La calle recibe el nombre del oficio de los ministriles, término con doble acepción en el castellano de los siglos XVI y XVII: ministro inferior de justicia (alguacil menor) y músico de viento contratado para ceremonias públicas y religiosas. La tradición cronística, encabezada por Pedro de Répide, atribuye el nombre al cuartelillo que los alguaciles de la Villa tenían en la calle, con calabozo anejo para quienes no pagaban multas. Una corriente revisionista sostiene que en el momento de formación de la calle el término ministril designaba casi exclusivamente a los músicos, y que un puesto de orden público se habría situado más cerca del centro de poder que en este arrabal periférico. Ninguna de las dos interpretaciones cuenta con documentación primaria publicada que la zanje.

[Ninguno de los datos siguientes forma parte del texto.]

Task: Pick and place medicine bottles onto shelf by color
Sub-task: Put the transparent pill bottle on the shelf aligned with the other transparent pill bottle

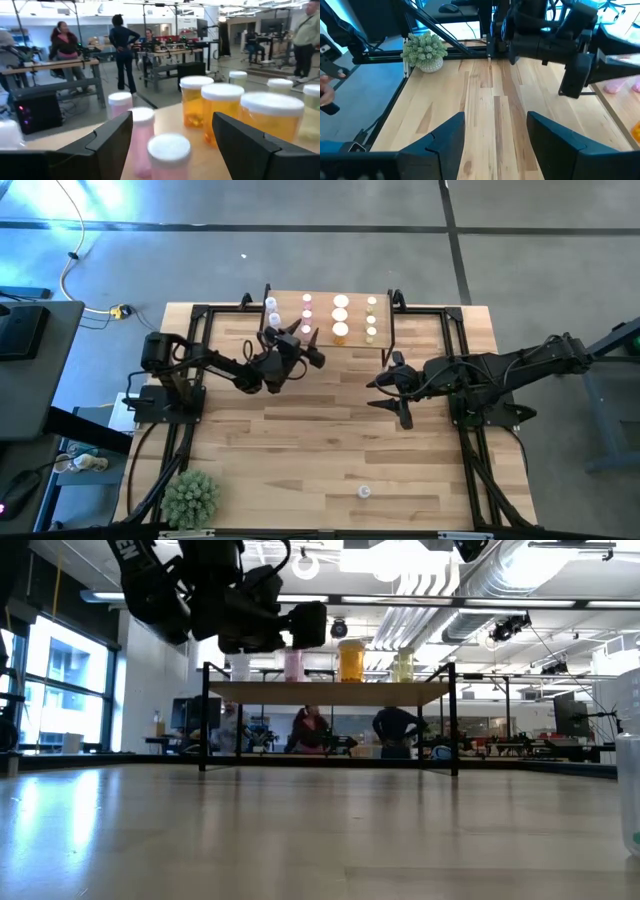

La calle de Ministriles se abre en el barrio de Embajadores, distrito Centro, entre las calles del Calvario y de San Carlos. De ella parte la bocacalle llamada Ministriles Chica, que muere en la calle de Lavapiés. Su trazado y su nombre proceden de la tercera ampliación de Madrid, que coincide con la llegada de la corte de Felipe II en 1561. Mesonero Romanos la enumera entre las vías que el crecimiento poblacional fue cuajando al sur de la cerca medieval: Cabeza, Calvario, Olmo, Ministriles, Tres Peces, Esperanza, Zurita, Salitre y Fe. Todas ellas nacen del mismo proceso: el caserío humilde que rebasó la muralla durante el siglo XVI y terminó de consolidarse en el XVII. La palabra ministril viene del francés antiguo menestril, y este del latín ministerialis. La Real Academia recoge dos acepciones históricas: la primera, ministro inferior de poca autoridad dedicado a los ínfimos ministerios de justicia; la segunda, hombre que en funciones de iglesia y otras solemnidades tocaba un instrumento de viento. Répide aplica la primera: según él, en la calle estaba el cuartelillo de los alguaciles menores de la Villa, con un calabozo para los morosos de multas. El blog Caminando por Madrid, siguiendo a Carlos Osorio, objeta que en el siglo XVII la acepción corriente era la musical, y que encuadrar una comisaría de orden público en un arrabal recién formado resulta topográficamente improbable. La objeción tiene peso léxico: en la procesión de beatificación de San Isidro en 1620, el propio Mesonero cita ministriles entre los músicos que desfilaron, no entre los agentes de justicia.
El pintor barroco Antonio de Monreal vivió y murió el 22 de febrero de 1646 en sus casas propias de esta calle. Ceán Bermúdez documentó el fallecimiento. Monreal es conocido por copias de Tiziano, decoraciones funerarias y carros del Corpus, y por haber pintado escenografías para comedias de Lope de Vega durante las fiestas de canonización de San Isidro de 1622.
Galdós sitúa en la calle, en su episodio nacional Napoleón en Chamartín, los salones de baile de la Zancuda: «se abrían muy temprano, y allí había cierta grave etiqueta, con poco de fandango y menos de seguidillas, razón por la cual escaseaba la concurrencia.» La descripción es ficción literaria, pero encaja con la fisonomía popular y algo opaca del entorno. Las calles de Ministriles y Ministriles Chica forman parte del repertorio de calles galdosianas documentado en los Episodios Nacionales y las novelas españolas contemporáneas.
En la procesión de beatificación de San Isidro Labrador (15 de mayo de 1620), que reunió en Madrid a representantes de cuarenta y siete villas, Mesonero Romanos cita entre los participantes «ministriles, trompetas y chirimías»: músicos de viento en formación ceremonial. El mismo año en que ese oficio musical llenaba las calles de Madrid con sus instrumentos, la calle ya llevaba el nombre que los evoca, sea por los músicos mismos o por los alguaciles que compartían el término. El dato permite fechar el nombre antes de 1620 y sitúa la ambigüedad léxica en su momento exacto.